The managerial elite has given us our dysfunctional, atomistic, fragmented society, where traditional support systems no longer exist. To pick up the slack we have the Expert Class.

In a way, the insidious Expert Class that shapes and manages perceptions about public affairs is an extension of the Managerial State. The expert class tends to remove moral and medical decisions from individuals, families, and communities of faith by medicalizing problems of living.

Once, big-on-the-military actor James Wood got word about a veteran who was about to shoot himself in some remote location. So he galvanized the … experts. He got him “help.” He outsourced the problem.
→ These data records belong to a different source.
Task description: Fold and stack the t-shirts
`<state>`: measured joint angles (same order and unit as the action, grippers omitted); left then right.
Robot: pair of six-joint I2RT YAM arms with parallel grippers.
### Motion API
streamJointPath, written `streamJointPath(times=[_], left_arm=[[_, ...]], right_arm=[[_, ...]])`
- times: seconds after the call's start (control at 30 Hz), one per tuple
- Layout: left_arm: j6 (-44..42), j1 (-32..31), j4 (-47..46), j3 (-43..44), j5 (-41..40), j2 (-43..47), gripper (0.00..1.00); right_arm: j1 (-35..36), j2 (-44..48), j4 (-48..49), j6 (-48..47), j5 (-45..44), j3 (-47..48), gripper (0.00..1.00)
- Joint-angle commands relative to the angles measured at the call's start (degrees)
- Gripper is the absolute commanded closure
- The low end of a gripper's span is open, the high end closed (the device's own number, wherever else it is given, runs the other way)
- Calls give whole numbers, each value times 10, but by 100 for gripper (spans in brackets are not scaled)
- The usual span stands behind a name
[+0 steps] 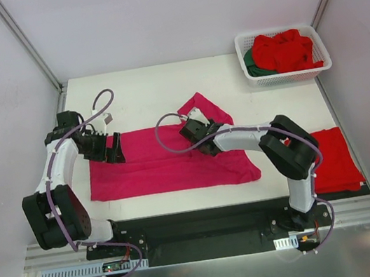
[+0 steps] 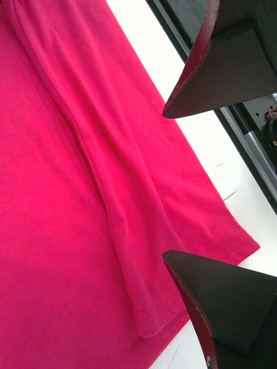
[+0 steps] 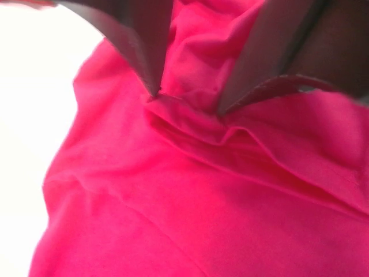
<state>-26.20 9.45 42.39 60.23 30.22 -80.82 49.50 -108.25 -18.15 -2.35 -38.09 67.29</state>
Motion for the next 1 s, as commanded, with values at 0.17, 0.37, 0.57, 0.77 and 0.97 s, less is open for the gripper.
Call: streamJointPath(times=[0.17,0.37,0.57,0.77,0.97], left_arm=[[-8,1,6,-13,12,30,1],[-5,1,6,-12,17,25,1],[-3,1,6,-8,20,21,1],[-1,1,6,-12,22,20,1],[-2,0,6,-17,27,18,1]], right_arm=[[-14,-12,16,8,-12,26,80],[-14,2,7,13,-34,28,99],[-14,21,10,19,-35,21,99],[-10,40,7,20,-42,22,99],[-1,63,5,16,-57,29,99]])
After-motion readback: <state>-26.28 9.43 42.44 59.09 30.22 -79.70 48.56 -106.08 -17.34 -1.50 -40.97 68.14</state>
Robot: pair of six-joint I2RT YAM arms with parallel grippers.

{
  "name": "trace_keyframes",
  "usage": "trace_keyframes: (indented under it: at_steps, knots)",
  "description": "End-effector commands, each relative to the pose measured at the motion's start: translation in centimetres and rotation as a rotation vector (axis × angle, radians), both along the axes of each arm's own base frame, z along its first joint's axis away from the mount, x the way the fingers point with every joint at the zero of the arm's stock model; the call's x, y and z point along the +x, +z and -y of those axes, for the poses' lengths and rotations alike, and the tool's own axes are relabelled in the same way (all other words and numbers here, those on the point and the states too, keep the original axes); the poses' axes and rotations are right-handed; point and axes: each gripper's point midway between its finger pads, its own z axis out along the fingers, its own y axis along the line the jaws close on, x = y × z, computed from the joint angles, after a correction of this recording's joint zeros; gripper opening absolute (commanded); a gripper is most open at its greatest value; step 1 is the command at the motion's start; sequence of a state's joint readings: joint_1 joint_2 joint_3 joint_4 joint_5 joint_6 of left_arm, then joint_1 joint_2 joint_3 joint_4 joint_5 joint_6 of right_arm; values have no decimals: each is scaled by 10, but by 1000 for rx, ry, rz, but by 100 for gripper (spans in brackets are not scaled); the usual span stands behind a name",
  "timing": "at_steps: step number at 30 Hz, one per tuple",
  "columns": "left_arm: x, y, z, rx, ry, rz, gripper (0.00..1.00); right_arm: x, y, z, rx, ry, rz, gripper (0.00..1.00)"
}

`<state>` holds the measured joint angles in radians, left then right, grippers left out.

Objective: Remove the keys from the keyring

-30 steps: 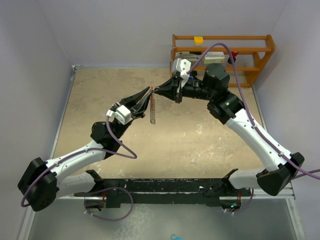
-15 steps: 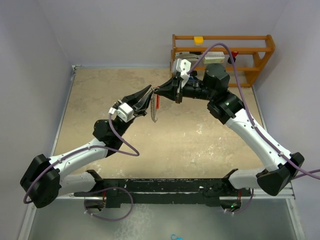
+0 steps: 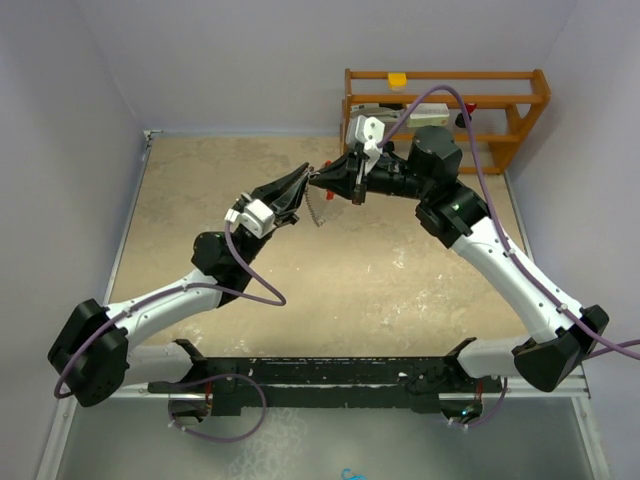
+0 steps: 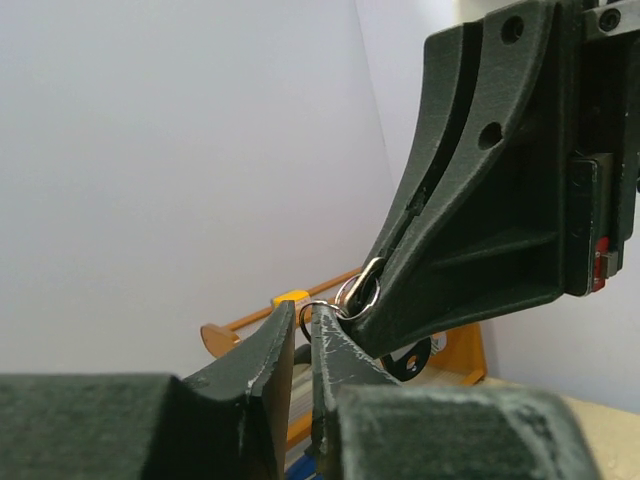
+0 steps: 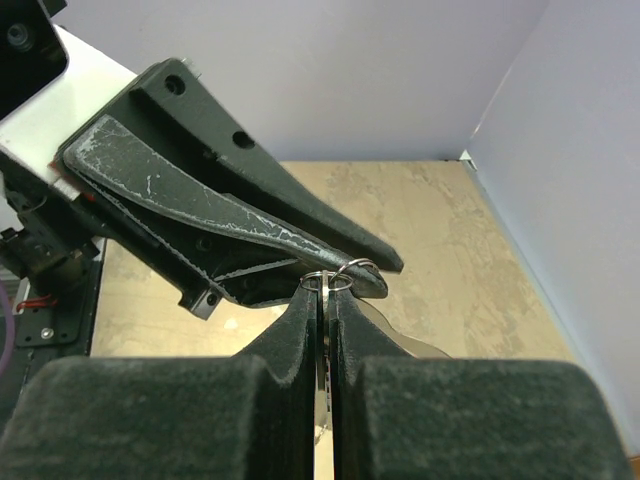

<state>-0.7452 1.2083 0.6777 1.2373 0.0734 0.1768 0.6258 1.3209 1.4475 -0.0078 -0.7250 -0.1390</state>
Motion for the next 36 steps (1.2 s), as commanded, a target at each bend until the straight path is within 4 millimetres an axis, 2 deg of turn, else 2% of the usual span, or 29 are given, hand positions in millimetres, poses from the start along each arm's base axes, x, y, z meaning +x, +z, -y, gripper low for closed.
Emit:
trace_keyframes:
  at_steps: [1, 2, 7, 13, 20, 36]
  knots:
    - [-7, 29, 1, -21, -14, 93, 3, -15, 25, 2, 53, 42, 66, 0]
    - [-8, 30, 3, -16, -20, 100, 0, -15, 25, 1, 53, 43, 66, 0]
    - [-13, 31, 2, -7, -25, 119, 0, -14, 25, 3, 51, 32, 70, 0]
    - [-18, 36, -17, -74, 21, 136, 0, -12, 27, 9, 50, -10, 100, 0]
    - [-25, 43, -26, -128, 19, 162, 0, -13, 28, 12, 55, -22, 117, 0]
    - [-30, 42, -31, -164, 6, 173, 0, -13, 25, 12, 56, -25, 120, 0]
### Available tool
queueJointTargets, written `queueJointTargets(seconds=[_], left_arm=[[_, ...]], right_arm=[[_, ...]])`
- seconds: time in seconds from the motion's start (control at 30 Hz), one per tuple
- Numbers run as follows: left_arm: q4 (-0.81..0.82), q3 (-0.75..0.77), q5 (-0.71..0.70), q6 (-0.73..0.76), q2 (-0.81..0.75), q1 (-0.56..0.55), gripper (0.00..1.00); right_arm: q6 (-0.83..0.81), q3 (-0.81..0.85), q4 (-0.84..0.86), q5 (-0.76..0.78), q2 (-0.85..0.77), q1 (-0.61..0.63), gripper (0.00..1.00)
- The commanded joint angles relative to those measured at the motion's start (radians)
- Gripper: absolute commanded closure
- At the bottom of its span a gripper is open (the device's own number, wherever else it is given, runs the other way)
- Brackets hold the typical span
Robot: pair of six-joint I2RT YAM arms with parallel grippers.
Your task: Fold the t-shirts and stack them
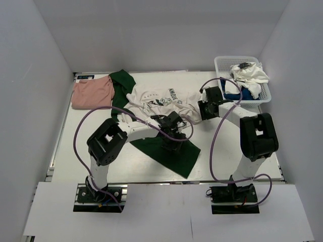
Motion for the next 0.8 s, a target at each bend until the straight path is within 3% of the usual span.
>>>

Most people need community, not therapy.

The reason people are desperate and depressed is not because they don’t have a suicide hotline’s number handy or an AA support group buddy; but because they are bereft of family and community.

This simplest of logical deductions we are no longer even able to arrive at without outsourcing thinking to the generators of empirical evidence, the expert class.

Here is that “doh!” factor, confirmed by The Economist in, “A pandemic of psychological pain: How to reduce the mental trauma of covid-19″:

Humans are resilient. Those who experience trauma mostly cope. When their homes are destroyed by earthquakes, they rebuild them and carry on. Even the mass bombing of cities in the second world war did not break civilian morale. Nonetheless, the world should take the collective mental damage of covid-19 seriously. Steps to reduce it cost little, and can benefit not only individuals but also society more broadly.

Research into previous disasters suggests that survivors’ long-term mental health depends more on “perceived support” than “received support”. In other words, donations of money or food matter less than the feeling that you can turn to your neighbours for help. Such help is typically offered spontaneously, but governments can also chip in. France, for example, sets up “medical and psychological emergency units” after terrorist attacks and other disasters. These try to minimise the long-term mental-health consequences of such events by offering immediate walk-in psychological support near the site of the disaster. Several cities in France have reactivated this “two-tent model”, one for medical care and the other for mental care, to help people cope with the toll of the virus.

Some people draw comfort from the fact that they are not alone—millions are facing the same tribulations at the same time. But the pandemic also presents unusual challenges. No one knows when it will end. Social distancing makes it harder to reconnect with others, a step in recovering from trauma. And the economic shock of covid-19 has undermined mental-health services everywhere, but especially in poor countries.

The most important measures will be local. A priority should be bringing people together by, say, expanding internet access. Mutual-aid networks (eg, WhatsApp groups to deliver groceries to the elderly), which tend to peter out once the initial disaster subsides, should instead be formalised and focused on the most vulnerable. Mental-health professionals should connect patients to such services, and train more lay folk as counsellors. In Zimbabwe, well before the pandemic, hundreds of grandmothers were taught how to provide talk therapy on village benches to depressed neighbours who could not afford to visit a distant clinic. Such innovations can work elsewhere, too.